Touch (2024)

  • Director: Baltasar Kormakur
  • Screenplay: Baltasar Kormakur, Olafur Johann Olafsson
  • Cast: Egill Olafsson, Koki, Palmi Kormakur
  • Cinematography: Bergsteinn Bjorgulfsson
  • Editing: Sigurdur Eythórsson
  • Score: Hogni Egilsson
  • Genre: Romantic drama
  • Runtime: 121 minutes

With a narrative split between the late 1960s and 2020, we follow the life of Iceland native Kristofer (Egill Olafsson). In the 60s he abandons his studies at the London School of Economics on a whim to work as a dishwasher in a Japanese restaurant where he falls for the owner’s daughter, Miko. But the course of true love never did run smooth and – with the reason unknown to us at the start – by 2020 Miko is gone and Kristofer is back home in Iceland, alone, having been married to an Icelandic woman and subsequently widowed. 2020 Kristofer is gradually losing his memory; he’s an old man now – he’s got one last chance to revisit the past while he still has a grasp on his mental faculties. This voyage takes him halfway round the world in an attempt to reconnect with Miko in her homeland of Japan.
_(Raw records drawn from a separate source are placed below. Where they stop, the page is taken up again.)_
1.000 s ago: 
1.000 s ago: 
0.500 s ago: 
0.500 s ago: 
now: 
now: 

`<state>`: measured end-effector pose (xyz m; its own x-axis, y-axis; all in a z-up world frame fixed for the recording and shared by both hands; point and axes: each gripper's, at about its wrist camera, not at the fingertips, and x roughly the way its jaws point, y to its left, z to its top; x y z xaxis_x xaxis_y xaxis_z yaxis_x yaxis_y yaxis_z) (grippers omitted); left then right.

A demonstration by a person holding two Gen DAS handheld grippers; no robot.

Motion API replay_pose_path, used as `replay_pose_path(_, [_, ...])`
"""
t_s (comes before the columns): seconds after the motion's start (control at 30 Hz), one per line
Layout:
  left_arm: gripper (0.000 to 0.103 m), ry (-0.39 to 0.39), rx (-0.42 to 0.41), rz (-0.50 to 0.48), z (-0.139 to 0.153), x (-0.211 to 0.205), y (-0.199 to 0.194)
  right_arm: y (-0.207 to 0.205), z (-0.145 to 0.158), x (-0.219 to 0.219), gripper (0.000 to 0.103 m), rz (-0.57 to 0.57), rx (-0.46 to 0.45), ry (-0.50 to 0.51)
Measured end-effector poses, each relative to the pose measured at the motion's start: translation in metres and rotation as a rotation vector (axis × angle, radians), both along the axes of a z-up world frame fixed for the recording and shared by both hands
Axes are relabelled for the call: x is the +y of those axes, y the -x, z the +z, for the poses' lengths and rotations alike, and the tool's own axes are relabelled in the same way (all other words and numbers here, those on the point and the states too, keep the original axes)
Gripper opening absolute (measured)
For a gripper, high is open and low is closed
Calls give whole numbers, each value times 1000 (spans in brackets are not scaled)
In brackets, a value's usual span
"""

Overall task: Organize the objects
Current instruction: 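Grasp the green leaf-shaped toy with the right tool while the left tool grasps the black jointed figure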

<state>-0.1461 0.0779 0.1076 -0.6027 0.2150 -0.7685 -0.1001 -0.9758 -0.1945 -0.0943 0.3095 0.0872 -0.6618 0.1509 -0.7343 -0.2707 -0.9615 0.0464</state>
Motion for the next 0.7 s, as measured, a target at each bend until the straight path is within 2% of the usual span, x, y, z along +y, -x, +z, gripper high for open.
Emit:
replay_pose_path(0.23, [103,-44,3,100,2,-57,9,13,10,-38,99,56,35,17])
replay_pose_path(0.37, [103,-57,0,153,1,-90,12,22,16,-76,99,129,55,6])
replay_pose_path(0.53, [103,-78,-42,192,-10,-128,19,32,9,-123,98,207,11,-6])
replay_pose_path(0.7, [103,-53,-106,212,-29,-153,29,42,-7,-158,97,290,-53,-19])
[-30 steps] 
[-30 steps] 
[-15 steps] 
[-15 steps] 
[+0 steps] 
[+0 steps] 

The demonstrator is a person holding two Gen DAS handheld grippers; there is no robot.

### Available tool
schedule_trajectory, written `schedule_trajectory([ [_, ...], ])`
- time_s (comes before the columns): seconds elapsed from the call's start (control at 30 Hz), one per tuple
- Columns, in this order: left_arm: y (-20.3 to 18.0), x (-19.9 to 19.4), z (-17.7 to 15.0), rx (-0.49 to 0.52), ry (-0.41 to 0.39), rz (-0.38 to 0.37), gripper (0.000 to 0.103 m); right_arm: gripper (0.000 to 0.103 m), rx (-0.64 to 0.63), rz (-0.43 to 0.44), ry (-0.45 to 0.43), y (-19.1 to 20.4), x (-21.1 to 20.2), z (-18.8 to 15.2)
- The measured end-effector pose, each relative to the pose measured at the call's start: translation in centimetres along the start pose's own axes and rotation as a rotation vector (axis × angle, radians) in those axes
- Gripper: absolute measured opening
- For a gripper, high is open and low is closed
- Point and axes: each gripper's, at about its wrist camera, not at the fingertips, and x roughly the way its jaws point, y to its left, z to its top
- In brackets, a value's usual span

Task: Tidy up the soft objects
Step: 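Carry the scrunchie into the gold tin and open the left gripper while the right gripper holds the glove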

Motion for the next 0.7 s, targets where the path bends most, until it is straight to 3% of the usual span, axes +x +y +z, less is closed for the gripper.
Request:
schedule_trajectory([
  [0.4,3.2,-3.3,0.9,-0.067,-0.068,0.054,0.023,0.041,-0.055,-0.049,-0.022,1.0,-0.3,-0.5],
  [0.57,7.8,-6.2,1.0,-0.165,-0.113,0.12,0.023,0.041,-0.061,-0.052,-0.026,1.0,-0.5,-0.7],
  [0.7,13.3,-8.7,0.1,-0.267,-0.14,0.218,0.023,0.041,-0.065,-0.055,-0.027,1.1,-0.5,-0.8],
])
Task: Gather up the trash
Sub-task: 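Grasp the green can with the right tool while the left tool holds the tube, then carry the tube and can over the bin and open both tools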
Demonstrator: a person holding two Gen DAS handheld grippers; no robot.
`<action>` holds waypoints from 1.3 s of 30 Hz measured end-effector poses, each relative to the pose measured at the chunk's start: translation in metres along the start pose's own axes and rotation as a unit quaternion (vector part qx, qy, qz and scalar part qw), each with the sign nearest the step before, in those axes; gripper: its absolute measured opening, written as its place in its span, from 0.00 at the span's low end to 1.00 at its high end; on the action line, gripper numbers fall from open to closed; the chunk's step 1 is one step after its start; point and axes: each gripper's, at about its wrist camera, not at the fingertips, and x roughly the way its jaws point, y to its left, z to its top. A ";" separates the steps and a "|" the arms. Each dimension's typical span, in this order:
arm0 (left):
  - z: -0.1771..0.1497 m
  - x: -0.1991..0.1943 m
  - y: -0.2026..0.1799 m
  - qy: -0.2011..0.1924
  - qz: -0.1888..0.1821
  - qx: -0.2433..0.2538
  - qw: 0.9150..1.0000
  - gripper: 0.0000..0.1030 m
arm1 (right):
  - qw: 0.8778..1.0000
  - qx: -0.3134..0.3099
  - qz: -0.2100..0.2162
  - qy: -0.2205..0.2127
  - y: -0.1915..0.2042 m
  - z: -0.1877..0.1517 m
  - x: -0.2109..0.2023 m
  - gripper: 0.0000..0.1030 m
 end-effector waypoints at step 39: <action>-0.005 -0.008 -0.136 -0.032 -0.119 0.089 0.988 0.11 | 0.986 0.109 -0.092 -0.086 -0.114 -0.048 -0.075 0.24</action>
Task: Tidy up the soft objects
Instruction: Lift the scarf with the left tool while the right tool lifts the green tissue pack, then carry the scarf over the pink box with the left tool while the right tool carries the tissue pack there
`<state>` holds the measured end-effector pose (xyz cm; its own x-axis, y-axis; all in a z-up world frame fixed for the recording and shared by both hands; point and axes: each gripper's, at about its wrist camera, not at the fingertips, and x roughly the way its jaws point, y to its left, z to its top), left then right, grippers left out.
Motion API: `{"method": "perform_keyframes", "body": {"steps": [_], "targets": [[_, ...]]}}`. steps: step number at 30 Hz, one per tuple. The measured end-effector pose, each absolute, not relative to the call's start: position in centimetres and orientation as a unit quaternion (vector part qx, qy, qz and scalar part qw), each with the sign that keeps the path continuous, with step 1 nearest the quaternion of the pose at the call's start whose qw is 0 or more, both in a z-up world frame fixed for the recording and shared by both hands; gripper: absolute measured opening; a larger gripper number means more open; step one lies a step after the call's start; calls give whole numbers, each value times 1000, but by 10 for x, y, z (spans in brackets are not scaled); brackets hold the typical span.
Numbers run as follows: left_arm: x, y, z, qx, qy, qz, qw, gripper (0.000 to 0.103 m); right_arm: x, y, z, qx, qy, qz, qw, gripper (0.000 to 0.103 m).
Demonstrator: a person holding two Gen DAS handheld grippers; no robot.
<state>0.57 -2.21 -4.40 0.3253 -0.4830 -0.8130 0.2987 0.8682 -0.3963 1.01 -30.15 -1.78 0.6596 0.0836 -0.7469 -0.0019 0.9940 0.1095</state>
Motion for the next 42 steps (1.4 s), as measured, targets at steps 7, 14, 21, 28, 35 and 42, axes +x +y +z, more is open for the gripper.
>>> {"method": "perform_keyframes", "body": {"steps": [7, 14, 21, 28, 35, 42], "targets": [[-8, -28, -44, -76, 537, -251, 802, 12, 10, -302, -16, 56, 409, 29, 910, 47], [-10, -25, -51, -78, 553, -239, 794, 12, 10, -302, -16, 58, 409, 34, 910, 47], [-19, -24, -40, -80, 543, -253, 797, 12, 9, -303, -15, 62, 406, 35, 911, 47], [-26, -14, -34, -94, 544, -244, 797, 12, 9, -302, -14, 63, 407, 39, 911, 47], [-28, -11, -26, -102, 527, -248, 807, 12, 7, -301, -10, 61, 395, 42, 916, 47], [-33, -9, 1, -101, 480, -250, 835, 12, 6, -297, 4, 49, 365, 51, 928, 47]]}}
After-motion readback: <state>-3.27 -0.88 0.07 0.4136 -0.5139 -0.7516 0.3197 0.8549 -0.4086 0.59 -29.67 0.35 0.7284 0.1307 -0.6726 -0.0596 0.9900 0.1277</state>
It’s 2020 though, with lockdowns and the COVID-19 pandemic threatening to come betwixt Kristofer and the search for his lost love. ‘Touch‘ acts as an ode to Japanese culture (the food in particular), and we learn of the stigma citizens who survived the atomic bombing during World War II faced from society, they were known as ‘hibakusha’ (translated as ‘survivor of the bomb’).

It’s heartfelt throughout, with humour in the right places and a lovely score by Hogni Egilsson. Both actors playing Kristofer are excellent, providing a contrast between a floppy-haired communist in his younger days and a man in his twilight years, yearning for his first and only true love. The scenes featuring the young couple are beautifully tender and the actors have believable chemistry.

For a musing on memory, it’s one that will stay in the mind for long afterwards.